Department of Biology and Biological Engineering, California Institute of Technology, Pasadena, CA, USA.
Center of Systems Medicine, Institute of Basic Medical Sciences, Chinese Academy of Medical Sciences and Peking Union Medical College, Beijing, China.
Nat Methods. 2019 Feb;16(2):191-198. doi: 10.1038/s41592-018-0304-8. Epub 2019 Jan 28.
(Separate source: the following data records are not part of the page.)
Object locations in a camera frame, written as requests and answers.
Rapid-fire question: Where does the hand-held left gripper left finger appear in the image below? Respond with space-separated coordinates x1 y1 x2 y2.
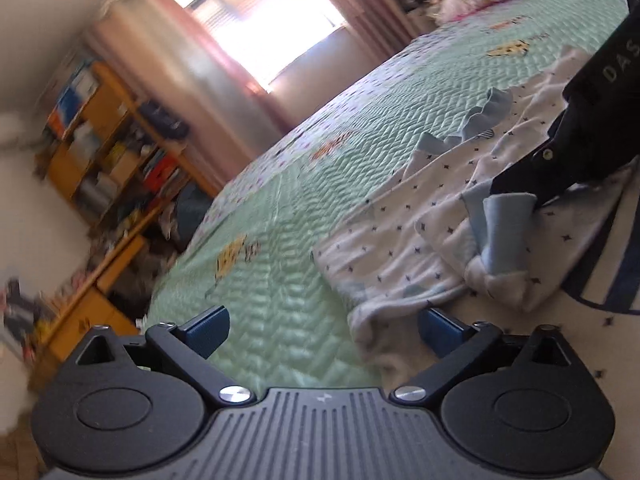
75 305 256 406

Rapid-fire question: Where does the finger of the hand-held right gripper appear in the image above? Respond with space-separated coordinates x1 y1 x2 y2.
490 146 582 211

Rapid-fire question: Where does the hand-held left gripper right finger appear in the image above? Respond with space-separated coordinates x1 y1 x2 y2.
390 307 571 406

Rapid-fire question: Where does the white star-print sweatshirt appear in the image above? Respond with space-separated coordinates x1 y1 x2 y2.
312 45 640 461

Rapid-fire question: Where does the blue round cushion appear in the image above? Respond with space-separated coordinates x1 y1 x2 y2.
172 185 213 238

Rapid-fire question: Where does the wooden desk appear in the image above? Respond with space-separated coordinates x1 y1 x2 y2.
27 210 166 391

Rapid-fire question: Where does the uniformed figure poster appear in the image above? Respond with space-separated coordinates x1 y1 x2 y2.
0 277 41 361

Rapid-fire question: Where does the green quilted bedspread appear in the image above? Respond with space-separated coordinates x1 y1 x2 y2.
145 0 631 391

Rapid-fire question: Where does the wooden bookshelf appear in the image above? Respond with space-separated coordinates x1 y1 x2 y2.
35 57 221 231

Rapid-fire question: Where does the dark hanging bag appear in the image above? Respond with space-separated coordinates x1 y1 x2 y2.
137 101 191 141

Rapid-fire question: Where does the pink curtain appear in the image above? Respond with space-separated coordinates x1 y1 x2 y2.
90 0 416 201

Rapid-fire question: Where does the bright window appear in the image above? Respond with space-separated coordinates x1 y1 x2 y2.
160 0 346 93
CD8 T cells recognize and eliminate tumors in an antigen-specific manner. Despite progress in characterizing the antitumor T cell repertoire and function, the identification of target antigens remains a challenge. Here we describe the use of chimeric receptors called signaling and antigen-presenting bifunctional receptors (SABRs) in a cell-based platform for T cell receptor (TCR) antigen discovery. SABRs present an extracellular complex comprising a peptide and major histocompatibility complex (MHC), and induce intracellular signaling via a TCR-like signal after binding with a cognate TCR. We devised a strategy for antigen discovery using SABR libraries to screen thousands of antigenic epitopes. We validated this platform by identifying the targets recognized by public TCRs of known specificities. Moreover, we extended this approach for personalized neoantigen discovery.
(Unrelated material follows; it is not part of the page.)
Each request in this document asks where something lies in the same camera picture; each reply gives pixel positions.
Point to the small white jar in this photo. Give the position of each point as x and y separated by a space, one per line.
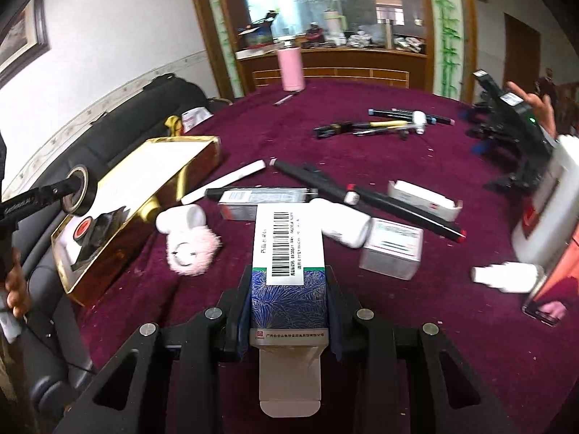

CD8 T 细胞以抗原特异性的方式识别和消除肿瘤。尽管在描述抗肿瘤 T 细胞库和功能方面取得了进展,但目标抗原的鉴定仍然是一个挑战。在这里,我们描述了在基于细胞的平台中使用称为信号和抗原呈递双功能受体 (SABR) 的嵌合受体来发现 T 细胞受体 (TCR) 抗原。SABR 呈现由肽和主要组织相容性复合物 (MHC) 组成的细胞外复合物,并且在与同源 TCR 结合后通过 TCR 样信号诱导细胞内信号。我们设计了一种使用 SABR 文库进行抗原发现的策略,以筛选数千种抗原表位。我们通过鉴定已知特异性的公共 TCR 识别的靶标验证了该平台。此外,我们还扩展了这种方法用于个性化新抗原的发现。